● Work instructions:
After finding the line with "Could you please locate the clear" in the data below, set down exactly each line through the one with "Could you please locate the white foam", inclusive, and stop there.

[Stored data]
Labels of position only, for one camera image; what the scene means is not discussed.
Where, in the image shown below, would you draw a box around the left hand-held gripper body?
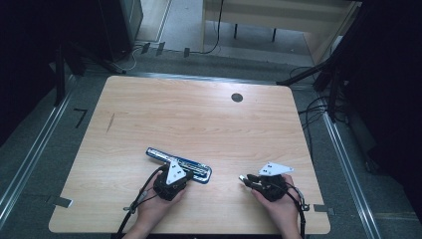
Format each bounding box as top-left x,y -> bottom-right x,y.
152,158 -> 188,202

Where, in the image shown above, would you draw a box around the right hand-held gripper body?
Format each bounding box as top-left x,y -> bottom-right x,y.
257,161 -> 295,203

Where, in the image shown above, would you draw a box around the blue stapler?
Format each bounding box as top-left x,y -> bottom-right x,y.
145,146 -> 213,185

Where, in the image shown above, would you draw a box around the person's right hand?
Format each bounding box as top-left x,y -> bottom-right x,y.
251,174 -> 302,232

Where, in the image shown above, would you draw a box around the person's left hand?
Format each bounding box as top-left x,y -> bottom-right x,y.
135,172 -> 188,229

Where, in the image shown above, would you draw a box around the grey tape piece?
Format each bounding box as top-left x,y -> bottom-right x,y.
46,194 -> 75,209
313,203 -> 336,216

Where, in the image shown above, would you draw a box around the black angled floor tape mark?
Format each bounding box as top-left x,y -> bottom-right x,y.
73,108 -> 89,129

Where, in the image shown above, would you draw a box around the black metal stand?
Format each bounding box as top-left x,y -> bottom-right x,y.
53,41 -> 127,108
276,3 -> 366,123

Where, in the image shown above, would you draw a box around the dark curtain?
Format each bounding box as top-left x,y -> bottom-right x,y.
341,0 -> 422,224
0,0 -> 103,147

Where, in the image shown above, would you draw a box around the light wooden bench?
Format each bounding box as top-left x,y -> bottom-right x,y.
200,0 -> 362,66

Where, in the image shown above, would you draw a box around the black cabinet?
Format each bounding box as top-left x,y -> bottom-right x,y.
99,0 -> 144,63

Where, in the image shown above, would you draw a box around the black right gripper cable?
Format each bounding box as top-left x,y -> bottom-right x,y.
284,183 -> 312,239

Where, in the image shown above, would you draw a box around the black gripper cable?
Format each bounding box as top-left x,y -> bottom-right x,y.
284,183 -> 312,239
113,164 -> 167,239

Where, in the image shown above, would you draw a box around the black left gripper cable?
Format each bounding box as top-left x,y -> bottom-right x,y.
113,164 -> 167,239

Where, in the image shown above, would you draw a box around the metal floor rail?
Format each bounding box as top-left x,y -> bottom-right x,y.
320,111 -> 383,239
0,75 -> 77,231

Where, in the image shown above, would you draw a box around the bundle of black floor cables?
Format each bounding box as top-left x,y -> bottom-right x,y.
289,65 -> 349,163

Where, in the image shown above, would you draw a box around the white floor cable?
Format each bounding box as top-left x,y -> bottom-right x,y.
120,45 -> 144,73

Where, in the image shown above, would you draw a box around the black hanging cable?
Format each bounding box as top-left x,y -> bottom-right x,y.
190,0 -> 225,56

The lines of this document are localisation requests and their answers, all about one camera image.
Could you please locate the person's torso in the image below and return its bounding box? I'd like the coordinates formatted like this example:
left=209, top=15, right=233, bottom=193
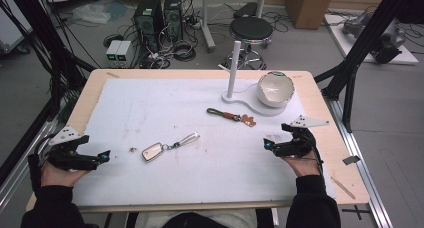
left=126, top=208, right=275, bottom=228

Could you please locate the black foot pedal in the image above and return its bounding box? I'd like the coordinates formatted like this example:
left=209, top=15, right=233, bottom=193
left=232, top=1, right=259, bottom=20

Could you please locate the white floor board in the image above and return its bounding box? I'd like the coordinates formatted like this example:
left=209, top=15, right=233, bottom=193
left=323, top=13, right=420, bottom=66

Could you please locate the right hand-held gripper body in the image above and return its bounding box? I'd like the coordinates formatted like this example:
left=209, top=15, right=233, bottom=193
left=273, top=114, right=330, bottom=159

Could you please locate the white stand with post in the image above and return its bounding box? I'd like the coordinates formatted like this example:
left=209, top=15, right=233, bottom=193
left=218, top=40, right=303, bottom=118

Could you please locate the large black computer tower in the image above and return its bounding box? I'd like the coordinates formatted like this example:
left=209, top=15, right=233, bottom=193
left=132, top=0, right=165, bottom=53

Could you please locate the black frame strut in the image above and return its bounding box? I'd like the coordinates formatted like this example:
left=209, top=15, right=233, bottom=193
left=314, top=0, right=424, bottom=133
left=0, top=0, right=98, bottom=186

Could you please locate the brown strap keychain with bear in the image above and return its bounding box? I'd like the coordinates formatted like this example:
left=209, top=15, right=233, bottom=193
left=206, top=107, right=258, bottom=128

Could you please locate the thin white cable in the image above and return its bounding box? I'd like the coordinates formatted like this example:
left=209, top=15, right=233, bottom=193
left=239, top=81, right=260, bottom=93

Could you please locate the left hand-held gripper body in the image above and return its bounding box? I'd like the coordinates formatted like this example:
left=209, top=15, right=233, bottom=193
left=44, top=125, right=101, bottom=172

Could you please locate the cardboard box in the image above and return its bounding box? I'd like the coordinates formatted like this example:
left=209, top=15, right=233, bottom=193
left=284, top=0, right=337, bottom=31

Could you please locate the coiled black cable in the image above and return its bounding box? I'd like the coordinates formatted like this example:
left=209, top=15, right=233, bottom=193
left=172, top=40, right=198, bottom=63

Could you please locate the white egg-shaped bowl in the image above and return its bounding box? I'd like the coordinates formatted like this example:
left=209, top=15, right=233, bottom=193
left=256, top=70, right=296, bottom=109

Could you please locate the person's left hand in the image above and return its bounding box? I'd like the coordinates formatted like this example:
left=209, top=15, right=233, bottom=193
left=40, top=160, right=90, bottom=188

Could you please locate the black tape piece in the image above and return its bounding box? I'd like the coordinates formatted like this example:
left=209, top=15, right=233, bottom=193
left=341, top=155, right=362, bottom=166

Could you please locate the white desk leg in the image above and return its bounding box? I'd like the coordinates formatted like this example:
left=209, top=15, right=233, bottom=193
left=255, top=0, right=270, bottom=19
left=199, top=0, right=217, bottom=53

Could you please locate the white key fob with strap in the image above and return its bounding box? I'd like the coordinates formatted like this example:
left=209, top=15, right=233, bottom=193
left=141, top=131, right=201, bottom=163

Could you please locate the grey robot device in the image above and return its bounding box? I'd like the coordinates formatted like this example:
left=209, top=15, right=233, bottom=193
left=341, top=10, right=407, bottom=65

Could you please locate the slim black computer tower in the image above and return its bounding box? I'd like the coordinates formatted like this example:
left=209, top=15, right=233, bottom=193
left=163, top=0, right=184, bottom=42

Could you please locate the white power supply box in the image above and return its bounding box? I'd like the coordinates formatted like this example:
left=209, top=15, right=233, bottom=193
left=115, top=40, right=133, bottom=69
left=105, top=39, right=123, bottom=69

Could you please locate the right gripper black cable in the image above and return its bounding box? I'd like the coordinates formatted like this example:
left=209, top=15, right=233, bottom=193
left=308, top=129, right=325, bottom=176

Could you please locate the person's right hand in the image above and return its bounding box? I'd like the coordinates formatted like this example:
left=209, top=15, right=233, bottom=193
left=281, top=152, right=323, bottom=178

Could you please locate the thin wooden strip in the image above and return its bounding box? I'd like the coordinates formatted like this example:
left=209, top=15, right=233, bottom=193
left=330, top=175, right=357, bottom=201

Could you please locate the black round stool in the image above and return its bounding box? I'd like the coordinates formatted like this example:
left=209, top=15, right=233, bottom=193
left=219, top=15, right=275, bottom=71

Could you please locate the clear plastic bag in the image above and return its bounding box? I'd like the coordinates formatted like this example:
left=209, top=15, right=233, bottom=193
left=71, top=3, right=112, bottom=25

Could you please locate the aluminium rail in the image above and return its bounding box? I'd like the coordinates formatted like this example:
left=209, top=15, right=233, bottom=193
left=324, top=95, right=395, bottom=228
left=0, top=99, right=73, bottom=213

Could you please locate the white foam mat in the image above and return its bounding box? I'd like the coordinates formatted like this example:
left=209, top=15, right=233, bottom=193
left=72, top=77, right=336, bottom=207

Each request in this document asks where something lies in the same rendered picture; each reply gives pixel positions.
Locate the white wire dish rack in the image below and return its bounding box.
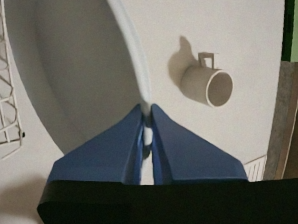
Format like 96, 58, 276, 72
0, 0, 25, 160

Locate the beige mug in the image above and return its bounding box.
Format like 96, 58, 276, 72
181, 52, 234, 108

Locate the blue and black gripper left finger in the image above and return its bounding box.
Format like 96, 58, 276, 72
45, 103, 143, 185

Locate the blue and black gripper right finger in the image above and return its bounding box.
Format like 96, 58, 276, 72
151, 103, 249, 185

● Solution for this problem:
Could you please locate the clear plastic bag in the image above and return its bounding box? I'd like the coordinates formatted like this example:
left=209, top=15, right=233, bottom=193
left=71, top=3, right=112, bottom=25

Could you please locate the aluminium rail in the image above and return its bounding box? I'd like the coordinates formatted like this example:
left=209, top=15, right=233, bottom=193
left=324, top=95, right=395, bottom=228
left=0, top=99, right=73, bottom=213

Could you please locate the white foam mat in the image above and return its bounding box? I'd like the coordinates formatted like this example:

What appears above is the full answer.